Recebi pelo whatsapp a mensagem informando que eu tinha sido aceito como voluntário da vacina, e que deveria me apresentar na Fiocruz no dia seguinte, na hora marcada. Pulei de alegria.
Cheguei na Fiocruz por volta de 11 horas daquela 3a feira. O pavilhão de recepção aos voluntários estava cheio, mas as filas estavam bem organizadas e havia cadeiras para todos. Pesquisadores e auxiliares recepcionavam as pessoas de acordo com a ordem de chegada.
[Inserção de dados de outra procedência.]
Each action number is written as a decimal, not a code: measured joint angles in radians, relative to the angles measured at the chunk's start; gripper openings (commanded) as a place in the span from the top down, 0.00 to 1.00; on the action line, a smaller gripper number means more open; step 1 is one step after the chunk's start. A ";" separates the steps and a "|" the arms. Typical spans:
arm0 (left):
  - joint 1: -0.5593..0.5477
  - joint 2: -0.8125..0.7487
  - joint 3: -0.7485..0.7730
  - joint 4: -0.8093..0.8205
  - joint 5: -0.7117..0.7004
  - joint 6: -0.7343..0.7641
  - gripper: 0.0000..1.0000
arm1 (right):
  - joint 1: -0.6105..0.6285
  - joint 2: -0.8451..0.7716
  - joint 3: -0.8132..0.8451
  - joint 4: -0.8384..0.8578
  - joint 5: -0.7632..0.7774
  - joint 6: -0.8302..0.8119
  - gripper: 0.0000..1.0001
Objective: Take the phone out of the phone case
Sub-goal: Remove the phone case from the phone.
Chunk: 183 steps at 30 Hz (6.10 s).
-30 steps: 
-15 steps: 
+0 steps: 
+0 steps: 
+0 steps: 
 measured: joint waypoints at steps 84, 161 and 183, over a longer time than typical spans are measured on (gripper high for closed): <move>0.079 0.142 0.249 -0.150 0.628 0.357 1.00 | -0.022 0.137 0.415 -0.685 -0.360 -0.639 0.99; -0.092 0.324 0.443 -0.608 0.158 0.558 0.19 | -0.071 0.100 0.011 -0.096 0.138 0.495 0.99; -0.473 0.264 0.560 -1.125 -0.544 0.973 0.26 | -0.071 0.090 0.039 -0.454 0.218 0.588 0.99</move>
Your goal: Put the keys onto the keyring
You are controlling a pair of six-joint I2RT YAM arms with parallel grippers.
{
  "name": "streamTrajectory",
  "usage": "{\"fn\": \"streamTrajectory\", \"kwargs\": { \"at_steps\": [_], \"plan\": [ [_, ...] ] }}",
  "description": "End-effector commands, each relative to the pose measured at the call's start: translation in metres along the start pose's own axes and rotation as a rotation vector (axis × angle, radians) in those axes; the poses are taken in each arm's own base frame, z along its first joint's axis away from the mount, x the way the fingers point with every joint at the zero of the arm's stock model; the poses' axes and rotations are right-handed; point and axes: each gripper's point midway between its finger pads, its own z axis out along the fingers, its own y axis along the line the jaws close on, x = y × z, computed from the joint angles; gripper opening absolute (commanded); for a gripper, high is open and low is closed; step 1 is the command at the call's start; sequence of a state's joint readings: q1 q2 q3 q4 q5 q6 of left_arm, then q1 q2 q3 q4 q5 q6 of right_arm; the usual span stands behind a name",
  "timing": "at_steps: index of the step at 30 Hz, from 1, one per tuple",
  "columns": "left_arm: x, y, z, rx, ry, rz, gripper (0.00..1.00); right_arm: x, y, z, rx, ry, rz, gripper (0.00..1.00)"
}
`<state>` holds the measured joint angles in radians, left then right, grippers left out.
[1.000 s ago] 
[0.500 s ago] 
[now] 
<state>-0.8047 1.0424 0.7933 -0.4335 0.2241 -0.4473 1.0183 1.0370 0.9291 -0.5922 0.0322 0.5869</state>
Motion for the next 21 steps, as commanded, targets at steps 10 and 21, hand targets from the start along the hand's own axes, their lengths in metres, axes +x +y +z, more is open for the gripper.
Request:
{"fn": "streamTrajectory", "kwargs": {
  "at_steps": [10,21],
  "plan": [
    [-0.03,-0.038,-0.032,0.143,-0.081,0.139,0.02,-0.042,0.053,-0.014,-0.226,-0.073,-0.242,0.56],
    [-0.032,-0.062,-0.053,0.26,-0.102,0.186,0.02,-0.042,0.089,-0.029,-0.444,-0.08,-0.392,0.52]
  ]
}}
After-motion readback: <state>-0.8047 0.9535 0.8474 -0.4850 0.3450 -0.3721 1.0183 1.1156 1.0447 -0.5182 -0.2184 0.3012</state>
Era dezembro, fazia um calor brutal na zona norte do Rio, mas todos estavam felizes por estar ali, e era possível ver no semblante de cada um, tanto de voluntários como das equipes da Fiocruz, uma indisfarçada emoção por saberem estar fazendo parte de algo muito importante.
Após seis horas de entrevistas, alguns testes, preenchimento de questionários, receber material para levar para casa (testes que devo fazer caso me contamine), instalar no meu celular o aplicativo do laboratório Janssen (para controle de sintomas), instruções de como usar o aplicativo (devo usar no mínimo 2x por semana, detalhando o que estou sentindo e inserindo os dados lidos no oxímetro e termômetro (fornecidos pela Fiocruz), mais entrevistas, mais questionários, a simpática atendente disse:
Agora o Sr. senta ali e espera para receber a vacina.
Eu pensei que não tinha entendido bem. Vacina? Já? É que no livreto de instruções, detalhando os procedimentos de instruções e acompanhamento de sintomas dos voluntários, constava que a vacina seria aplicada somente na 2ª visita. Mas achei melhor não dizer nada, afinal a moça poderia estar enganada e dizer: É mesmo, eu me enganei, vamos então deixar para outro dia.
Mas não, todos voluntários aprovados nos testes da pré-seleção recebiam mesmo a vacina já na primeira visita.
Então fiquei ali sentado naquela sala branca, com mais três pessoas, todas tão ansiosas e esperançosas como eu, aguardando pela tão sonhada vacina. Um a um éramos chamados, e entrávamos lá dentro, na 'sala da vacina', um desejando boa sorte para os outros e torcendo para que a agulhada que íamos receber fosse mesmo a vacina, e não o placebo.
Então chegou a minha vez. Fui o último (os últimos serão os primeiros?). Entrei na sala da vacina, arregacei a manga, sentei numa hiper-poltrona espumada, melhor que minha cama, e que pela aparência devia ter sido construída na NASA para acomodar astronautas, e fiquei esperando.
Então a técnica, paramentada com todos equipamentos de segurança, abriu um cooler e retirou de dentro um pequeno envelope transparente, medindo uns 12 x 12 centímetros. E dentro dele havia uma seringa. Impossível descrever a emoção que senti ao ver aquela seringa na minha frente.
A seguir a técnica rompeu o lacre do envelope, retirou a seringa de dentro, se aproximou de mim e aplicou a vacina em meu braço esquerdo. E precisei me conter para depois não lhe aplicar um beijo na boca.
Agora, decorridas 36 horas da aplicação, estou me sentindo ótimo. Dizem que quem recebe o placebo não tem sintomas, por isso aqui estou eu, procurando incessantemente sintomas em mim mesmo.
Ontem à noite o braço doeu levemente, bem no local da aplicação. E foi a primeira vez na vida em que uma dor me deixou feliz.

Publicado em 09.12.2020
N. do A.: Os testes da vacina Janssen no Brasil foram feitos em parceria com a Fundação Oswaldo Cruz, que para isso recrutou centenas de voluntários. As inscrições para selecionar voluntários iniciaram em julho de 2020, os testes começaram em novembro de 2020 e foram concluídos em novembro de 2022. Eram testes duplo-cego, onde nem voluntários nem pesquisadores sabem quem está tomando a vacina e quem está tomando placebo, o que permite que os resultados sejam absolutamente confiáveis.